Clarence Page, Tribune Content Agency on

Trump fared less well in traditionally Democratic Illinois, winning only 5% of the Black vote and 23% of Latinos, according to AP’s VoteCast.

Contrast that with pivotal Florida, where south Florida’s historically conservative Cuban American community has been joined by Venezuelans and other escapees from Latin American unrest. Trump’s campaign focused on their outrage over the idea of Democratic “socialism” and, helped along by some late aid to Puerto Ricans in central Florida, apparently paid off in a state so unpredictable that a one- or-two-point swing is called a “landslide.”

In short, labels like “Black vote” and “Latino vote” can blur our vision to a world’s worth of diversity.

Biden’s campaign seemed sometimes to discover that the hard way.

Remember, for example, when he was questioned sternly by a Black student in a televised Harrisburg, Pa., town hall in October as to what he had to offer young Black voters “besides ‘you ain’t Black.’ ”

That was a reference to Biden’s breathtaking gaffe on Charlamagne Tha God’s “The Breakfast Club” program when he said in a peculiar parting shot, “If you have a problem figuring out whether you’re for me or Trump, then you ain’t Black.”

Trumpers eagerly helped that unforced error to go viral, along with Biden’s earlier tough-on-crime positions, as evidence of Democrats' taking Black voters for granted.
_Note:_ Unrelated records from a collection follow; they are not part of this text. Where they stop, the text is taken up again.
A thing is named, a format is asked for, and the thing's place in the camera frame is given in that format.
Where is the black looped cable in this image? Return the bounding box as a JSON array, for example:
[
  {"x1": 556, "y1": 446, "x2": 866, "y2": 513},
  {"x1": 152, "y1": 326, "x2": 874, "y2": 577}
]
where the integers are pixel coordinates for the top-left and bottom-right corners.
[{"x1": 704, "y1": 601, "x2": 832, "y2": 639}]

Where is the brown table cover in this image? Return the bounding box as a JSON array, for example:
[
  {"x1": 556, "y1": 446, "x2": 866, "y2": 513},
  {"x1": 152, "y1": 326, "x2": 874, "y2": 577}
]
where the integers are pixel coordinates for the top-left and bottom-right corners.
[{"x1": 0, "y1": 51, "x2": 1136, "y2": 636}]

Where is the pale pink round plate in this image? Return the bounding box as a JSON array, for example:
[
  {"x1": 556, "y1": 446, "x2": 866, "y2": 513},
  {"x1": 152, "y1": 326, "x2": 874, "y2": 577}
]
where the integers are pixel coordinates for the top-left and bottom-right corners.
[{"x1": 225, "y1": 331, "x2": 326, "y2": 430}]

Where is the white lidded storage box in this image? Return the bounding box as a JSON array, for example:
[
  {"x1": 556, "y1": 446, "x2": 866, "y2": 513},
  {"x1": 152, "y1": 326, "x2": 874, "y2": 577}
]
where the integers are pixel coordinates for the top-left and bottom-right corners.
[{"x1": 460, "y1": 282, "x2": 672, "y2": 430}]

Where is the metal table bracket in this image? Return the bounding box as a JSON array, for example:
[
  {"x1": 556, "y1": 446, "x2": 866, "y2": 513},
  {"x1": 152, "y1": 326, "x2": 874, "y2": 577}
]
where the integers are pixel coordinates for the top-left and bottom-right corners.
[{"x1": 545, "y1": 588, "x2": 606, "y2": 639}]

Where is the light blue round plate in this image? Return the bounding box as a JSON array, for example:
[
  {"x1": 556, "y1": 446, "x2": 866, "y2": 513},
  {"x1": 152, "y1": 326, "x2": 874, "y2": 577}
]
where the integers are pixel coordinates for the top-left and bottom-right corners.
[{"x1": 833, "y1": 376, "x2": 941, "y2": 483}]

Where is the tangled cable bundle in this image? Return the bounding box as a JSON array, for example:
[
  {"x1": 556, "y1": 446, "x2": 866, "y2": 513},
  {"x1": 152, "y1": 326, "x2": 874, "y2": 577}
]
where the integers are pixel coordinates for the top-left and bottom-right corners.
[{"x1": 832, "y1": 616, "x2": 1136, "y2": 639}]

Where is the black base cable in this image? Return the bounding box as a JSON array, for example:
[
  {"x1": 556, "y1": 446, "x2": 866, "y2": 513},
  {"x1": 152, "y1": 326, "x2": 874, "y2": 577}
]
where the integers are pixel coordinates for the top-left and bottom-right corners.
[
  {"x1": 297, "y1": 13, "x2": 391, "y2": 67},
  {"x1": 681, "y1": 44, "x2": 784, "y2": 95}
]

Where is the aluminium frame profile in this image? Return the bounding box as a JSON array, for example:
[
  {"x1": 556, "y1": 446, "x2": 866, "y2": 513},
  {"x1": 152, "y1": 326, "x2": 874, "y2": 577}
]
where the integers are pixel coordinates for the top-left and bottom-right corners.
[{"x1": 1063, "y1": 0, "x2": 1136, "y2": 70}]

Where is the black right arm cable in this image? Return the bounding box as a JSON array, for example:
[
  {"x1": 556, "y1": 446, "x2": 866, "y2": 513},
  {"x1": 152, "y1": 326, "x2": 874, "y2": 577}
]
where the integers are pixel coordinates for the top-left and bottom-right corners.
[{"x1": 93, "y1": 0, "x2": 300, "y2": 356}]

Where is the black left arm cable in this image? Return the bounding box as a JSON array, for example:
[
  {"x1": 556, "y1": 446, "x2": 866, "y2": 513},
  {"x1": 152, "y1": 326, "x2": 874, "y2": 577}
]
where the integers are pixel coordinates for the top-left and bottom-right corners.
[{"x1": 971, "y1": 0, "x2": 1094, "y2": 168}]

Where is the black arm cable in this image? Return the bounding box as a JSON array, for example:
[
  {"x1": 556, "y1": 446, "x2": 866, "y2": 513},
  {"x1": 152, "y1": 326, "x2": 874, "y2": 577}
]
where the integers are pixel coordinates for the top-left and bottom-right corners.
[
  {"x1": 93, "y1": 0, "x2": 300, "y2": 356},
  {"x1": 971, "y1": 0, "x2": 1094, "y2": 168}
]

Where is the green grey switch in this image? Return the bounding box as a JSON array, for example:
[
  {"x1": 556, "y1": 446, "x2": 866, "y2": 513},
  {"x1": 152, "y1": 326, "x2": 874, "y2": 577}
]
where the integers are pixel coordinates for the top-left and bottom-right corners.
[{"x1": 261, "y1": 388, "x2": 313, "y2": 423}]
The remark was particularly damaging in opening up a generational divide with young Black male voters, a group with which Trump in his own way had been making cultural inroads since the 1990s. After his Atlantic City casinos collapsed along with his creditworthiness on Wall Street, Trump cozied up to the prospering hip-hop community, including P Diddy and other rap stars, dozens of whom name-checked him in their lyrics as an iconic image of gaudy affluence and swagger.

 

Years later, we have seen this relationship revived in his dialogues with Kanye West and Ice Cube, among others who endorsed his “Platinum Plan” for Black American economic development.
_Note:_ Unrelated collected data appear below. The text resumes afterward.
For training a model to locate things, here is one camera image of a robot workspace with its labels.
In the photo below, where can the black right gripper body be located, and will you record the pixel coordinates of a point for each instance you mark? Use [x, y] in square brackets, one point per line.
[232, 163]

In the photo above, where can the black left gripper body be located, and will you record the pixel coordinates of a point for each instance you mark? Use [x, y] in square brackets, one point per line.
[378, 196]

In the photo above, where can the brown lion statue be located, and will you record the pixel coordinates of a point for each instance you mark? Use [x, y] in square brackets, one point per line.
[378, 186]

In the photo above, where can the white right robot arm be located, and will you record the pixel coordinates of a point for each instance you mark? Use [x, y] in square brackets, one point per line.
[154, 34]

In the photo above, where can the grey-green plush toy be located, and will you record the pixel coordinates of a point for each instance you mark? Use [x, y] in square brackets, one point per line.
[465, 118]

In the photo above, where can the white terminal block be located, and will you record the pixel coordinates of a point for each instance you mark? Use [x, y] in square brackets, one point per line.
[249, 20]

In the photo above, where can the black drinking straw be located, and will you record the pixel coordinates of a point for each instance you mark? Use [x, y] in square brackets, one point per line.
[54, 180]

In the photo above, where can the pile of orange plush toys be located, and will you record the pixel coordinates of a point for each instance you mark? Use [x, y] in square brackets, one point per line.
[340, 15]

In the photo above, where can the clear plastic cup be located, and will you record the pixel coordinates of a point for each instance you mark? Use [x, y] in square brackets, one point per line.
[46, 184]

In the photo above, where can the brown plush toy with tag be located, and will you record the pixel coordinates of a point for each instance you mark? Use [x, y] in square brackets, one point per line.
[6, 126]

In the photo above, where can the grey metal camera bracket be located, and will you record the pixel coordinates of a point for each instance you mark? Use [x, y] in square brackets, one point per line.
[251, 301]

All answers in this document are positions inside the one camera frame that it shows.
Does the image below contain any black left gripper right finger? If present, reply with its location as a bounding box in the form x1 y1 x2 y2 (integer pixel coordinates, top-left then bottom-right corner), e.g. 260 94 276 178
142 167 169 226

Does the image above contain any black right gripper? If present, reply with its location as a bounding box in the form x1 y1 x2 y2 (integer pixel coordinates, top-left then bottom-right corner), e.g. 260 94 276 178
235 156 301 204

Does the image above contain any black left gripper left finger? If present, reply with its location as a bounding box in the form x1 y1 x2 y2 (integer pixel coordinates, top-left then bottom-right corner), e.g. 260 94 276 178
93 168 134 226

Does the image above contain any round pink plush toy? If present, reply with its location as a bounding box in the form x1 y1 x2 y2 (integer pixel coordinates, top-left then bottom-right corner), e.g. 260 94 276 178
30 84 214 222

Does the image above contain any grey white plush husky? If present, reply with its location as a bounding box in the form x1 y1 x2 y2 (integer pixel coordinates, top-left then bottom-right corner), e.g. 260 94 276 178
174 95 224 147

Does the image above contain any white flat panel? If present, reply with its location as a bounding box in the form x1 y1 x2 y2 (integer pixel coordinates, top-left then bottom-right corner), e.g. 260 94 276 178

Imagine how well Trump might have done as a candidate if he had started that dialogue earlier.

Labels like “Black vote” and ”Latino vote” can be helpful in understanding group dynamics, but don’t get carried away. As I’ve often said, racial-ethnic communities have a variety of people, many of whom share conservative and Republican values. Don’t shortchange people today who could provide your margin of victory tomorrow.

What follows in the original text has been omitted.